If you’re interested at all

If you’re interested at all in trying to filter your spam out of your email, you should go read the article “A Plan For Spam” by Paul Graham. The technique he describes is called Bayesian Filtering. It works by having the user flag their emails as spam or not-spam. Then the software learns what common tokens (a token is usually a single word, but can be just about anything, including information in the email headers) appear in both the spams and the non-spams. So if an email contains “lolita” or “ff0000″, the filter can be reasonably sure it’s a spam. If it contains both tokens, it can be very sure. And the opposite is true as well. So when the software scans over all the emails in your inbox and compares all the tokens, it ends up with a percentage likelyhood that an email is spam, and you can filter based on that.

Mozilla 1.3b has already implimented Bayesian Filtering, and there are free filtering programs available for other programs like Outlook as well.

But even if you don’t want to use one of these filters, the article is fascinating to read and understand a little more about how we can fight spam, and even how you could build your own spam filter just using keyword recognition, a feature every email client I’ve ever used has included (even Pine!).

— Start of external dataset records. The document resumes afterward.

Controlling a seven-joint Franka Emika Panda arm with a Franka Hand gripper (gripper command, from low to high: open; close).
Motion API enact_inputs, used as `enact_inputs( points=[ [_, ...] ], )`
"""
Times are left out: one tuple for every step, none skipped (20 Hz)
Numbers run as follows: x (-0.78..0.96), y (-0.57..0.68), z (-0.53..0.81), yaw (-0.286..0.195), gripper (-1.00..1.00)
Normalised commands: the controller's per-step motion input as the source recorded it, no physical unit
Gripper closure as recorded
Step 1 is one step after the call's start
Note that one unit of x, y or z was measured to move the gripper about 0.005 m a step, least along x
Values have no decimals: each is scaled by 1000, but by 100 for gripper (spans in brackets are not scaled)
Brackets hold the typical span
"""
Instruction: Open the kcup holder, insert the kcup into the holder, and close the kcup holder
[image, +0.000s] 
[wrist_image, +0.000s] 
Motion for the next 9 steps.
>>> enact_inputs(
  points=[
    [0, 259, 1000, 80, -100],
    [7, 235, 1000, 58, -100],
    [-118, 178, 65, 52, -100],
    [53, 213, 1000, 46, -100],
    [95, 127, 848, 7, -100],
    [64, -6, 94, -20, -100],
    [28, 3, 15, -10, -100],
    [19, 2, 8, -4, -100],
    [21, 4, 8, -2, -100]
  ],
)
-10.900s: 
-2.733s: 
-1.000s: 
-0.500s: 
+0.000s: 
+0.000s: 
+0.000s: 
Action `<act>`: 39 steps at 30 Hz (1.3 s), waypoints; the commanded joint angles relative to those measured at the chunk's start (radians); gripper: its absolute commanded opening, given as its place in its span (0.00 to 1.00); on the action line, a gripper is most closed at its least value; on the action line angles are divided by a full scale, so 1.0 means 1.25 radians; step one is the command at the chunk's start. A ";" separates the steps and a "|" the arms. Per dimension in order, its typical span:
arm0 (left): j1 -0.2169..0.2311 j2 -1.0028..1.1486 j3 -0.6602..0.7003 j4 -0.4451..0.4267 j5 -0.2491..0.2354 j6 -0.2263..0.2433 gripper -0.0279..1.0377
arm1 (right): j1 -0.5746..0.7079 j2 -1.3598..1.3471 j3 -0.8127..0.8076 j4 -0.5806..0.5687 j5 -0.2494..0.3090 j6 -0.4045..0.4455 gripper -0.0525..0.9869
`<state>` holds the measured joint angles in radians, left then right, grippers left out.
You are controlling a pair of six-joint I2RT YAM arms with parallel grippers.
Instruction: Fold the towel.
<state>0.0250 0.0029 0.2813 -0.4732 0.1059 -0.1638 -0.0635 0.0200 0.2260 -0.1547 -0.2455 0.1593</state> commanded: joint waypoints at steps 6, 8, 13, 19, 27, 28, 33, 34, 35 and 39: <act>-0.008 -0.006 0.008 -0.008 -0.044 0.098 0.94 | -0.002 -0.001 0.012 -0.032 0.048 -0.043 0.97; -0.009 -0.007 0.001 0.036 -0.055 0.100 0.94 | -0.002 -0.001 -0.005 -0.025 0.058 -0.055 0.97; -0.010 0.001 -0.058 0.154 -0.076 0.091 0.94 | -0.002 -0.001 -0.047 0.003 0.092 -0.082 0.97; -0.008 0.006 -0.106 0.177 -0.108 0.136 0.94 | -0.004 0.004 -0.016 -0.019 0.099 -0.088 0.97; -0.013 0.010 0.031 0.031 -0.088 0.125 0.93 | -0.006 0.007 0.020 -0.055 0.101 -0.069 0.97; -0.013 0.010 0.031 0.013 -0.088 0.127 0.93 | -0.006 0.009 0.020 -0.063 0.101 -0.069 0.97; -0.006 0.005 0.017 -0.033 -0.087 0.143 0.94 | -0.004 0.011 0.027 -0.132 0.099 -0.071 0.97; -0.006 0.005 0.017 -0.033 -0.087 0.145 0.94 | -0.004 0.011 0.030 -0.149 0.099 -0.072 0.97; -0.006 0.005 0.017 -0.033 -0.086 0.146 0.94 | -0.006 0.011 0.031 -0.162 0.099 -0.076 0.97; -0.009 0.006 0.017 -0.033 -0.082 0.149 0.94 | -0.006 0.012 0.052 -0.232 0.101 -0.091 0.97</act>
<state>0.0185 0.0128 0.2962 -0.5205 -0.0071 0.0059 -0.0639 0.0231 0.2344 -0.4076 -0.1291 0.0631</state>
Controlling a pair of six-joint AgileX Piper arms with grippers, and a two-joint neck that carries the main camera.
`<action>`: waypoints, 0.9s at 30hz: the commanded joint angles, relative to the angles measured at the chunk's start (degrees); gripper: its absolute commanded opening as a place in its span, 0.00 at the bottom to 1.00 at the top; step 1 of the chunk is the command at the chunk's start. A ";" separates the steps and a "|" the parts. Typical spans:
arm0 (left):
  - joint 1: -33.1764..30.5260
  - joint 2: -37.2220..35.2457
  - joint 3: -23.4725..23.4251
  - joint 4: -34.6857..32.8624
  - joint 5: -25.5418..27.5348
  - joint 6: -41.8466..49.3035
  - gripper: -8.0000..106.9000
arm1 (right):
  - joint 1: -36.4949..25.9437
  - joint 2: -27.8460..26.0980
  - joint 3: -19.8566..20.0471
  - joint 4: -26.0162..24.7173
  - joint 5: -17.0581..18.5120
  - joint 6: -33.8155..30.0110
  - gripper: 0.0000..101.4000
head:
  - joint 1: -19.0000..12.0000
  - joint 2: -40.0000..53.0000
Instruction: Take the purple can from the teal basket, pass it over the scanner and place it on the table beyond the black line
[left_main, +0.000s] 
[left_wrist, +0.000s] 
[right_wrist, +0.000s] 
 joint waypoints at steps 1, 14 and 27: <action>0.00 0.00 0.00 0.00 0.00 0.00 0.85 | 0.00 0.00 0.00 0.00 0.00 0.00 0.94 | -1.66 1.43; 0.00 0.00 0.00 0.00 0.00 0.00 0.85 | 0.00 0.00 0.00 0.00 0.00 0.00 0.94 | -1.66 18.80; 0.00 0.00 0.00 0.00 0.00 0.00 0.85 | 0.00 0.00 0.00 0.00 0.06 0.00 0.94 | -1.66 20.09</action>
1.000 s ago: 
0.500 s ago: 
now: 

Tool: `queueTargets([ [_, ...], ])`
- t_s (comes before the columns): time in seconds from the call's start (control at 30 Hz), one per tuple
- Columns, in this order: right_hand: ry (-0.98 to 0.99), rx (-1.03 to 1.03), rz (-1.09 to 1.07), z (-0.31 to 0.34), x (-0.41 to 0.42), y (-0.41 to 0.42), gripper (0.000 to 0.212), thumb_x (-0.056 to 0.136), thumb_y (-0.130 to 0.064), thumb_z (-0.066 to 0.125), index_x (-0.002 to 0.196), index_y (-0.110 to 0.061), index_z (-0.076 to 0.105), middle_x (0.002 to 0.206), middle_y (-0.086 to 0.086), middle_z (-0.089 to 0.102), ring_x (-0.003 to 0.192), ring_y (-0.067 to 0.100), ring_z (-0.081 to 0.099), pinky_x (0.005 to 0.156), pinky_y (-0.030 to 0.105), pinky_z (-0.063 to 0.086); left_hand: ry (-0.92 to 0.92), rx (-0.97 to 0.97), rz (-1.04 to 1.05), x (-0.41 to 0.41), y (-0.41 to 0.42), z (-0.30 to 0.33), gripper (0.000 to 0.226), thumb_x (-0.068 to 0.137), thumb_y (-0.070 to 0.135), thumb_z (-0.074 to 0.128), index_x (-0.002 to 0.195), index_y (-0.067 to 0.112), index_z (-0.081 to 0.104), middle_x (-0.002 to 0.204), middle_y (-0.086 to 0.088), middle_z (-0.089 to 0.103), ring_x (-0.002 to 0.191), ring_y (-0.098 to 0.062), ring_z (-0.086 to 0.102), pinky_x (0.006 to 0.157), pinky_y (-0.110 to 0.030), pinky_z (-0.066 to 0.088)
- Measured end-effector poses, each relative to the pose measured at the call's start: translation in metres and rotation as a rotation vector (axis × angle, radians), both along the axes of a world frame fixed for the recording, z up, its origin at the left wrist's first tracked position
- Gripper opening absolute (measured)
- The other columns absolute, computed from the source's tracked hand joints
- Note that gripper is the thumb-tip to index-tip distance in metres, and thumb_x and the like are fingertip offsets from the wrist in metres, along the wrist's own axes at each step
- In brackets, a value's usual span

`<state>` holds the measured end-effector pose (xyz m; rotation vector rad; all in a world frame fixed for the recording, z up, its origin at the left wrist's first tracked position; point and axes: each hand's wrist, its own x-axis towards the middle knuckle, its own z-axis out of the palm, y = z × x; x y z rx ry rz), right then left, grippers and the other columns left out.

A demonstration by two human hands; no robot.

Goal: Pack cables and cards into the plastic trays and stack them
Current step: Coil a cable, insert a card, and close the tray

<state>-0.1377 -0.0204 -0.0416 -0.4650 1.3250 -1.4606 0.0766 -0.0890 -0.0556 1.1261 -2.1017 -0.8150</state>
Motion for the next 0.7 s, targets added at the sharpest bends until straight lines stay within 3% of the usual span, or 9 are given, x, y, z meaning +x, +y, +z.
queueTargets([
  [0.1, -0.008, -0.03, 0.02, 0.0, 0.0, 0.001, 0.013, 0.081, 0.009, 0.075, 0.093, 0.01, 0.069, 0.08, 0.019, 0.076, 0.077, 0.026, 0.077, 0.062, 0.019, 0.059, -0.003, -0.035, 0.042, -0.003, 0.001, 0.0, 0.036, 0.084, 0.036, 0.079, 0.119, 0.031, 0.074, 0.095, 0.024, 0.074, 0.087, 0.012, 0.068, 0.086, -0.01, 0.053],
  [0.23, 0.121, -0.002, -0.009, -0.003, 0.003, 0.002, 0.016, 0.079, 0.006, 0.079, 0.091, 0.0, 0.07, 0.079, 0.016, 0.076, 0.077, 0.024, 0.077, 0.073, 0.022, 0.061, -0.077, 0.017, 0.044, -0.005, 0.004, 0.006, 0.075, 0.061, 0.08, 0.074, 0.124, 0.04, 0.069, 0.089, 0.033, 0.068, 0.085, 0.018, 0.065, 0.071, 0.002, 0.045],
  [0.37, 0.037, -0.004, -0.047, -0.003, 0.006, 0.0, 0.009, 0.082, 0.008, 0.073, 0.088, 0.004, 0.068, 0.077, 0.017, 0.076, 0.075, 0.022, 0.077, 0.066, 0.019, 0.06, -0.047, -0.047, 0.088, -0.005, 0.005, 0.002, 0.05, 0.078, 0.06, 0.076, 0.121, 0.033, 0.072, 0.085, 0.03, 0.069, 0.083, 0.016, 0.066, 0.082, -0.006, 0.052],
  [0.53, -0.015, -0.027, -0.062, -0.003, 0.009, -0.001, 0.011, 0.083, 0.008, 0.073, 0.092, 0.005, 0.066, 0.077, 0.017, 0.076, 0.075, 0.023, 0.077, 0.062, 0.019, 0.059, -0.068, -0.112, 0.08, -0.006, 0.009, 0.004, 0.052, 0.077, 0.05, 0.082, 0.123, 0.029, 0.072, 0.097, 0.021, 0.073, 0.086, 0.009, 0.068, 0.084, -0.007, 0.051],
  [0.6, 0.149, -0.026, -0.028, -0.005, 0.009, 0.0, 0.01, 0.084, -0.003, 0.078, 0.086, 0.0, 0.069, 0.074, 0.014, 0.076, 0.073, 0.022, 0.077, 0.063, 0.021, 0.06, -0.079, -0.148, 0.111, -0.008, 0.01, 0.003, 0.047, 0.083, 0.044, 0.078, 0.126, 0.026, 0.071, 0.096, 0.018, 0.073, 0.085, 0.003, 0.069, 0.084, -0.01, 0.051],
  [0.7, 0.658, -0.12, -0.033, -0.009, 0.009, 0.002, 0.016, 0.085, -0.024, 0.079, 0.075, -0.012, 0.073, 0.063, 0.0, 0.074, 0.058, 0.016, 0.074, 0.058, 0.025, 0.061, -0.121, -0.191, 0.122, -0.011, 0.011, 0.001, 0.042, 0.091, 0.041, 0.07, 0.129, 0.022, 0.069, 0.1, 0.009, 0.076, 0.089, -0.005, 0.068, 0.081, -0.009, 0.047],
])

2 Comments on “If you’re interested at all”

  1. David says:

    Of course Pine includes it, it came out of the UW! Go Huskies!!

    Okay I’m done.

    On a more serious note, I remember seeing something on /. a while ago about a similar project where there would be a database compiled online as people marked their email as spam or not, kept a running tally and then checked your new messages against this database to distinguish the spam from the not-spam. I don’t know if this is the same thing or slightly different than the one you’re talking about.

  2. scott says:

    Not sure which one you’re referring to, but there’s one like that called SpamAssassin. We’re actually running it on fojar. It’s good, but not as good. We got probably 95% of the spam, but we also got some false positives, because it uses the same keyword lists for everyone. The nice thing about this method is that everyone defines their own set of spam/non-spam tokens, so their filtering is customized to them. Very nice, and much more accurate, with fewer false positives.